Il tema centrale di questa versione del fair play finanziario come della precedente è il controllo dei costi. In futuro, cambieranno i parametri perché diversi saranno in principi in base ai quali si cercherà di raggiungere l’obiettivo centrale della riforma: ovvero fare in modo che i club riescano a garantirsi conti economici in ordine con le loro forze.
Rispetto al passato, le perdite massime consentite in un ciclo triennale saranno portate da 30 a 60 milioni, ma diventa stringente la soglia del 70% come percentuale massima dei ricavi da spendere nei cosiddetti “costi sportivi”.
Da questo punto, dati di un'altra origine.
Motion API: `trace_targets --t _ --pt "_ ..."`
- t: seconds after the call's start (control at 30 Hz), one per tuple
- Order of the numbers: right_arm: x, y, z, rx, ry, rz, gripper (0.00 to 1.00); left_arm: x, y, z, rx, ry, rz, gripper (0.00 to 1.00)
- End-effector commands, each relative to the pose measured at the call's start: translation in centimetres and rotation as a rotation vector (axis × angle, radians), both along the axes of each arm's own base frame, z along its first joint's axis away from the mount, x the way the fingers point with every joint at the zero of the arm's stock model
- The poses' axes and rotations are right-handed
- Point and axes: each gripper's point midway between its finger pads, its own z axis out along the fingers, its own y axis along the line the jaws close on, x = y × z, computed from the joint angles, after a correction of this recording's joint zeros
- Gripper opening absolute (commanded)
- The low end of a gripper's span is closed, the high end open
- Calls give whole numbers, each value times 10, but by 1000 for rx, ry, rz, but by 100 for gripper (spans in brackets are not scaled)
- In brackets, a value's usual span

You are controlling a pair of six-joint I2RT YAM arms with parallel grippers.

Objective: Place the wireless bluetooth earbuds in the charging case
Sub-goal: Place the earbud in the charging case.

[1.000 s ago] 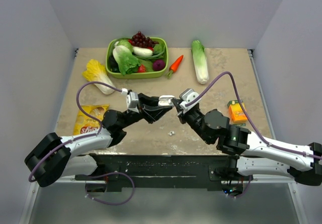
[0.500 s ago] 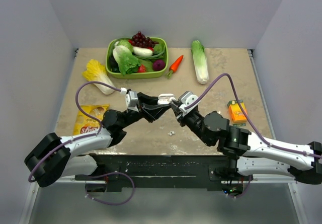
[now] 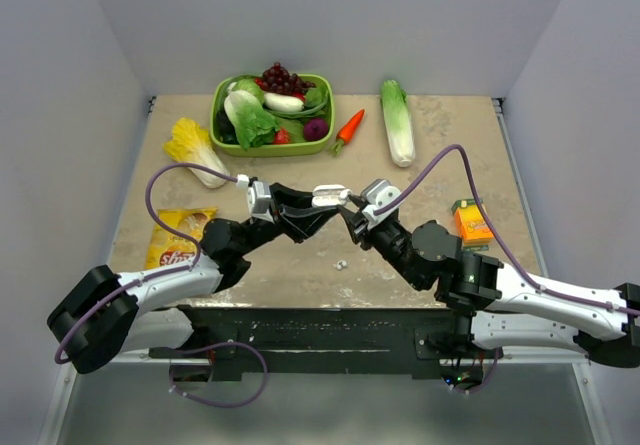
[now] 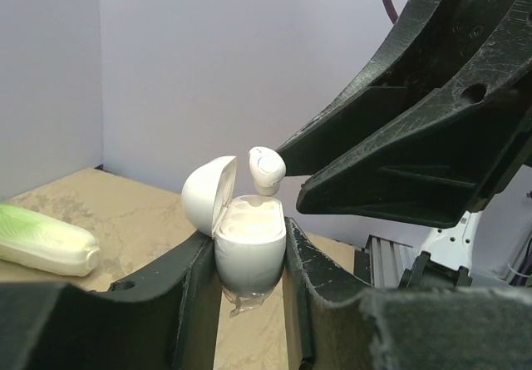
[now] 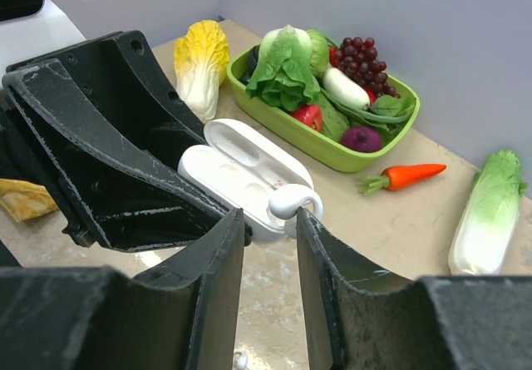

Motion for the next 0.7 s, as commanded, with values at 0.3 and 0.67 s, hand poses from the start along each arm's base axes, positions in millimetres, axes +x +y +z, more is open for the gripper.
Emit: trace_targets --t 0.3,0.67 --pt "3 -4 41 139 21 -38 45 -13 20 49 -164 -134 20 0" --pt "9 -10 51 195 74 -64 52 -15 24 45 -176 -119 19 0"
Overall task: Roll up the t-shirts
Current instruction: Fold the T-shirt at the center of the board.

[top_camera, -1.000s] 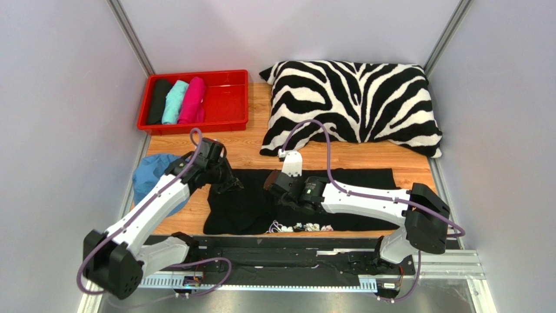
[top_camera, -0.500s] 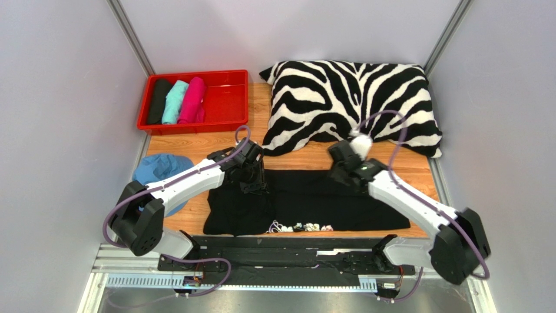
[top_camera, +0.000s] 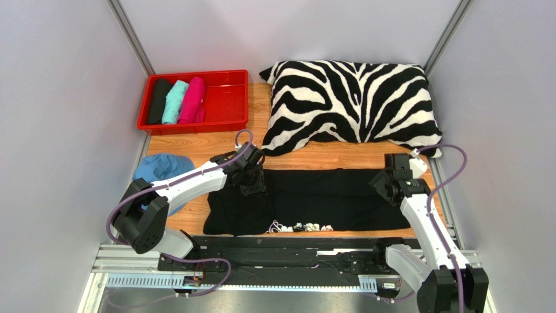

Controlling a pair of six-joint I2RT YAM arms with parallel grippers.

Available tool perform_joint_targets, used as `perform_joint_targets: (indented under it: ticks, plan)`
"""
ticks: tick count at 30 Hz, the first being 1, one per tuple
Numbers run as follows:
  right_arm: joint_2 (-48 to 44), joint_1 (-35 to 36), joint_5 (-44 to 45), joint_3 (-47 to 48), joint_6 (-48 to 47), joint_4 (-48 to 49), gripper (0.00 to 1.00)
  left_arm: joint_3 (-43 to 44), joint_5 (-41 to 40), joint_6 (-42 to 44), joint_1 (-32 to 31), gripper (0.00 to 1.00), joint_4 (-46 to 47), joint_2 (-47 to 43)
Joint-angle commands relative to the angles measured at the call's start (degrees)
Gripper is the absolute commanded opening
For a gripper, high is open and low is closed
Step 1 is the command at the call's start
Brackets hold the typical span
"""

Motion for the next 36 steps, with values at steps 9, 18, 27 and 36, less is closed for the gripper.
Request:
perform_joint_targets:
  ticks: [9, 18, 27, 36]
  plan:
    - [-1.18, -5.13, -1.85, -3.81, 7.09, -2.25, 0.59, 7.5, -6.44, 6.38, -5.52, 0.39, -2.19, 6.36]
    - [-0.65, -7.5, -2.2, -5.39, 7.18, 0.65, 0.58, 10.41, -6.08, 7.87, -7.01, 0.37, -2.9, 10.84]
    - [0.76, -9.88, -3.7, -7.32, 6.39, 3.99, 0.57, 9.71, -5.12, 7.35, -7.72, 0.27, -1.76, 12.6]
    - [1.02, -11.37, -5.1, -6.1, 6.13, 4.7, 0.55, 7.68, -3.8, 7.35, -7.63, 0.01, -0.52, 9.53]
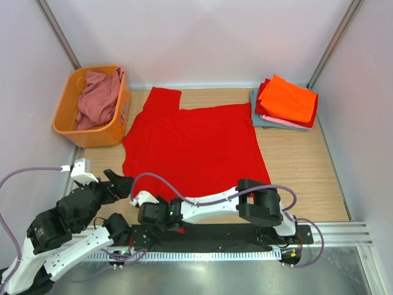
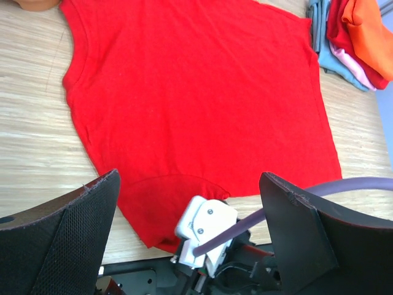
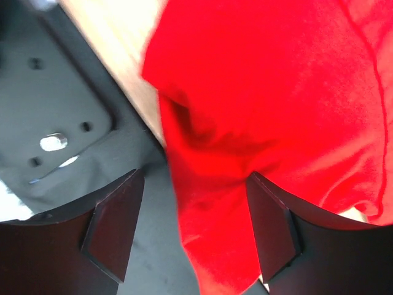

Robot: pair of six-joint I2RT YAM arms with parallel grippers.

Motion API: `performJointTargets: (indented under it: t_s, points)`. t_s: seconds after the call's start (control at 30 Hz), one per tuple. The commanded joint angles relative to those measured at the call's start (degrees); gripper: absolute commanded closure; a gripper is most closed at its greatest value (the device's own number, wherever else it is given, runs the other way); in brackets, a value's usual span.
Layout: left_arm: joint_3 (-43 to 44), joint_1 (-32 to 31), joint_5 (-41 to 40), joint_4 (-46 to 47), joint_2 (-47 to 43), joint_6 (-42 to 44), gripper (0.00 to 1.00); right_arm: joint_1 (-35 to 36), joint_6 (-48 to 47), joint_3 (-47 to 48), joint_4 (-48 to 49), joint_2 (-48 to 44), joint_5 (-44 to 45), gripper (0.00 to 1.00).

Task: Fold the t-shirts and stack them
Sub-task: Fold the tshirt

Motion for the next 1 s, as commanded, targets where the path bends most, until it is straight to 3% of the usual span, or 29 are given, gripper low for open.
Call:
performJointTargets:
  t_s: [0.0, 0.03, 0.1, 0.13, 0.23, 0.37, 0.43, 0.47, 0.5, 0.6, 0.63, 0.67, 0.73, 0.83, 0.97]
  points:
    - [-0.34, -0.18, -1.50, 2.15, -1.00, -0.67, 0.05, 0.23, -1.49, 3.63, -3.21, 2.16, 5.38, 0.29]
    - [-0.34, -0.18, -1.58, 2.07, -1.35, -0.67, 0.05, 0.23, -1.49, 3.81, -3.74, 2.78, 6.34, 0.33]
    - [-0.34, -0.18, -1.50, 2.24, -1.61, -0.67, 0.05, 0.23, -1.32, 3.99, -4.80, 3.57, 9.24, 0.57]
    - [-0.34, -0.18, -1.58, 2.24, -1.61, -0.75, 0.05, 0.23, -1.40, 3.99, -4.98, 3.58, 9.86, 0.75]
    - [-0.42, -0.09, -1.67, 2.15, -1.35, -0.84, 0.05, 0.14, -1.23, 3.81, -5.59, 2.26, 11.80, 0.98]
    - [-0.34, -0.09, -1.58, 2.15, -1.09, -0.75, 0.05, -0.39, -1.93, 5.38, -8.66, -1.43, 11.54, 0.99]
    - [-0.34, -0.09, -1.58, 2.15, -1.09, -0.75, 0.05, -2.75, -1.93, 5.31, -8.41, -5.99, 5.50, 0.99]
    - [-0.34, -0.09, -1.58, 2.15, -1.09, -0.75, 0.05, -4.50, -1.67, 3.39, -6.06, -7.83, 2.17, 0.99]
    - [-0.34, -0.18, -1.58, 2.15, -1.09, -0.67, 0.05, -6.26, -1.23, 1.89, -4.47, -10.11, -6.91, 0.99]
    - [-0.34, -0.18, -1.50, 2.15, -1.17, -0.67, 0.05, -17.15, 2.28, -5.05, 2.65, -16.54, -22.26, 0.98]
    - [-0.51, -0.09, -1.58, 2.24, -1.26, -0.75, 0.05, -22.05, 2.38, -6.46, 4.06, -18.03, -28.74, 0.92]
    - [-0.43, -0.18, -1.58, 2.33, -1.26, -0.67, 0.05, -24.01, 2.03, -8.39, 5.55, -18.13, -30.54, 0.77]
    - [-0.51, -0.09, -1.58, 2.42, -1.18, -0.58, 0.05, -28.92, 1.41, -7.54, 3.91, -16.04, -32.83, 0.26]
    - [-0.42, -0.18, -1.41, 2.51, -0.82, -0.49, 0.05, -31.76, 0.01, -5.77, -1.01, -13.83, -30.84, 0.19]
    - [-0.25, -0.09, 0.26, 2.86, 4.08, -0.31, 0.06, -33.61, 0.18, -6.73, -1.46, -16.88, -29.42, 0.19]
Fair play finanziario, cosa cambia per le italiane in Europa
Dunque, per trasferimenti, stipendi, commissioni agli agenti, un club non potrà spendere più del 70% di quanto entra. La soglia sarà introdotta per gradi, come spiega Marco Iaria nella sua newsletter per la Gazzetta dello Sport: sarà fissata al 90% nella prossima stagione e via via ridotta fino a raggiungere il 70% nel 2024-25. “Al momento, gran parte delle squadre italiane di alta classifica sforerebbero il tetto” scrive Iaria.
L’attenzione sul conto economico resta, così come rimane centrale la questione della consistenza della società e della solidità dal punto di vista patrimoniale. Fissare i limiti di spesa in una percentuale dei ricavi, però, comporta un evidente rischio distorsivo. Perché le squadre che guadagnano di più potranno spendere di più.
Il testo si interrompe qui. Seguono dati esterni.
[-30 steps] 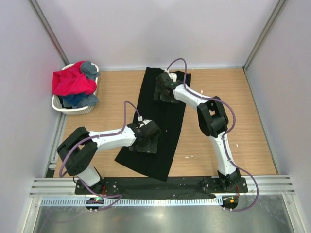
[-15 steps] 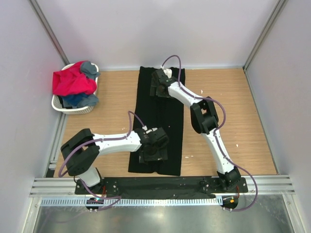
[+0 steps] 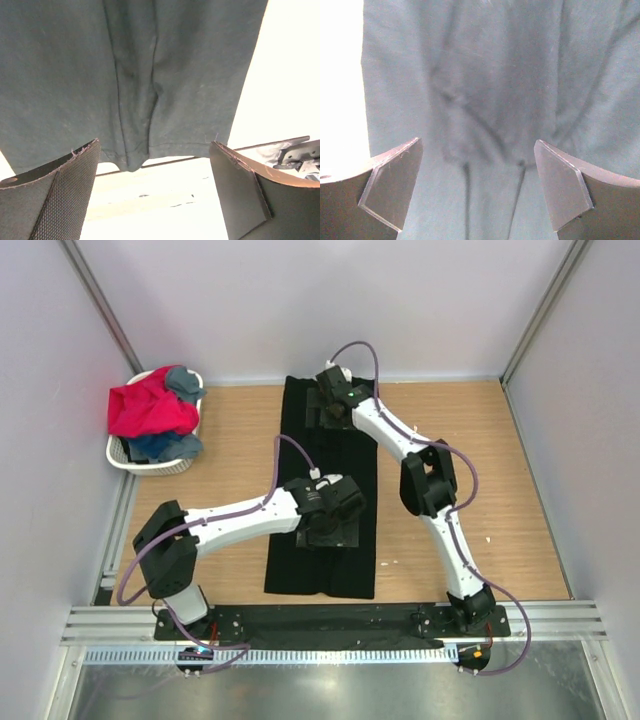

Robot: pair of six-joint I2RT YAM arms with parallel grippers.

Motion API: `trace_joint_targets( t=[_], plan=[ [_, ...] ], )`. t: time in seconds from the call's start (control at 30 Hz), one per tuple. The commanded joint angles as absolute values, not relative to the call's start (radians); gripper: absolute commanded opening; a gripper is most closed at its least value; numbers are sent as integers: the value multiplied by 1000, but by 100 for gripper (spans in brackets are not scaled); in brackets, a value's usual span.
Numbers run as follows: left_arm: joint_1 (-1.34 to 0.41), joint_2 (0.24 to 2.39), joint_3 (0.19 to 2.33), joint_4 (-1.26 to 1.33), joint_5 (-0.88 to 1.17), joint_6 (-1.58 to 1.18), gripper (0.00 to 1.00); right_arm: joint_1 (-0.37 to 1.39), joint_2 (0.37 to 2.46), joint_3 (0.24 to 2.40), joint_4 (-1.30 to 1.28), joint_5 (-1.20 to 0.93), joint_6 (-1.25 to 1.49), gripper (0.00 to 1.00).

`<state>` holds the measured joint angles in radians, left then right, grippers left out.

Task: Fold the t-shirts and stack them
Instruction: Fold the tshirt

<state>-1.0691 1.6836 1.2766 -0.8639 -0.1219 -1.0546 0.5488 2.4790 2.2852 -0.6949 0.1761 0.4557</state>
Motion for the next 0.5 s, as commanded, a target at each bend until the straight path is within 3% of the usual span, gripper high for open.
trace_joint_targets(
  t=[0.0,0.17,0.2,0.4,0.47],
  plan=[
    [-1066,1613,1309,-959,-222,-965,91,554,2177,2266,-676,162,442,100],
    [-1007,1511,1210,-986,-241,-933,91,552,1874,1963,-797,362,544,100],
    [-997,1493,1184,-989,-238,-928,91,552,1812,1789,-825,373,569,100],
    [-823,1298,951,-951,-151,-913,87,600,1392,1135,-778,178,733,88],
    [-749,1228,860,-925,-62,-905,83,633,1303,1034,-810,140,818,86]
  ],
)
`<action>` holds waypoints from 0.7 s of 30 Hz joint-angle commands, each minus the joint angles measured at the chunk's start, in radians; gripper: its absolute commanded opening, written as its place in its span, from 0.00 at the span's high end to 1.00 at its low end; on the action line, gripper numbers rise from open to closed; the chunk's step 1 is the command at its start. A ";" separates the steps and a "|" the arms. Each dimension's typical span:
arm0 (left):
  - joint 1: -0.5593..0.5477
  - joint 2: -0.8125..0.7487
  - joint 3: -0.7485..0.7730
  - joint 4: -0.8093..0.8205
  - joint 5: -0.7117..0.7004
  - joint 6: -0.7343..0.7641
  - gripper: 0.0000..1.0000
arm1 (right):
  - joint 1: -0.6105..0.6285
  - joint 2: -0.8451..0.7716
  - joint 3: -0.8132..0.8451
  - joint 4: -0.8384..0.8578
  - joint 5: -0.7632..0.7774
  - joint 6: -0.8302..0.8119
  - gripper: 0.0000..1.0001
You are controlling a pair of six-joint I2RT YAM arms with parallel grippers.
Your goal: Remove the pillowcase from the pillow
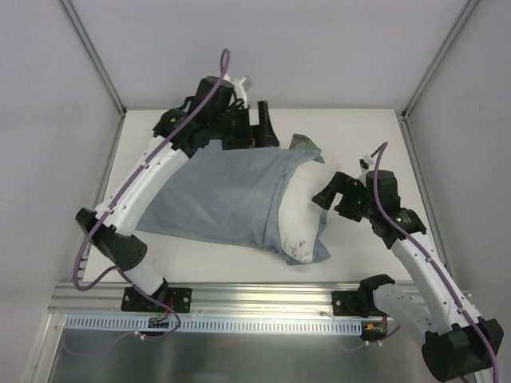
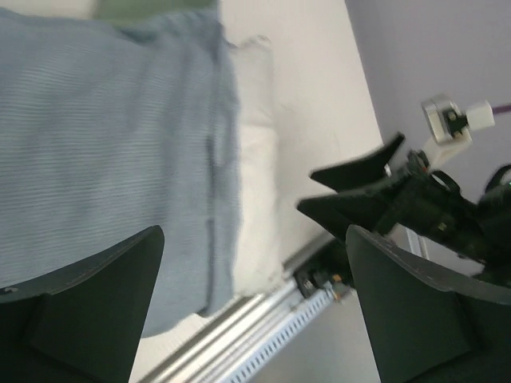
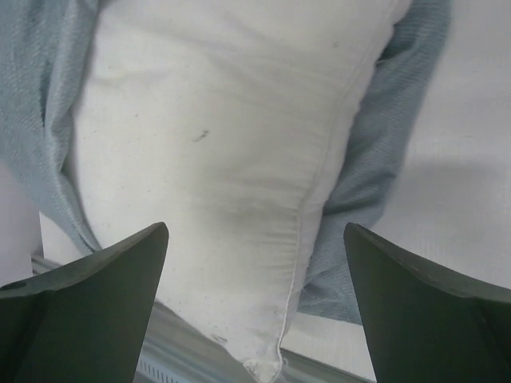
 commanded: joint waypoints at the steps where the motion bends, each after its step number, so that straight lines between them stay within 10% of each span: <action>1: 0.088 -0.146 -0.193 -0.026 -0.232 0.058 0.01 | 0.044 0.065 0.089 0.080 -0.214 -0.056 0.03; 9: 0.202 -0.260 -0.553 -0.028 -0.430 0.027 0.01 | 0.235 0.396 0.202 -0.015 -0.045 -0.080 0.00; 12: 0.211 -0.220 -0.617 -0.023 -0.410 0.014 0.04 | 0.250 0.467 0.236 0.003 -0.036 -0.072 0.23; 13: 0.211 -0.194 -0.620 -0.020 -0.407 0.014 0.10 | 0.252 0.469 0.271 0.006 -0.031 -0.077 0.58; 15: 0.213 -0.159 -0.608 -0.019 -0.389 0.017 0.40 | 0.250 0.463 0.311 -0.001 -0.012 -0.083 0.94; 17: 0.219 -0.143 -0.591 -0.020 -0.384 0.013 0.82 | 0.249 0.453 0.427 -0.064 0.018 -0.110 0.99; 21: 0.281 -0.171 -0.574 -0.023 -0.379 -0.042 1.00 | 0.210 0.397 0.648 -0.178 0.045 -0.162 0.99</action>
E dunque il gap che si è aperto tra le squadre più ricche e le altre, tale da rendere meno appetibile la Champions League, non sarà risolto. Anzi. La questione dell’equilibrio competitivo nella massima competizione per club è centrale, anche per la stessa UEFA: è proprio questo aspetto che ha spinto a dare più concretezza rispetto al passato al progetto della Superlega.
Il fair play finanziario ha dato grandi e innegabili risultati dal punto di vista della salute globale del pallone, a livello macro. Ma non ha aiutato a migliorare la competizione tra i club. Se insieme alla norme venissero introdotte forme di sostegno per le squadre più deboli, l’effetto sarebbe migliore. Un po’ come accade nella MotoGP, che impedisce determinati sviluppi delle moto ai top team, ma li consente ai più deboli finché il loro livello non è sufficientemente competitivo. Sarebbe una mossa rivoluzionaria anche nel mondo del calcio.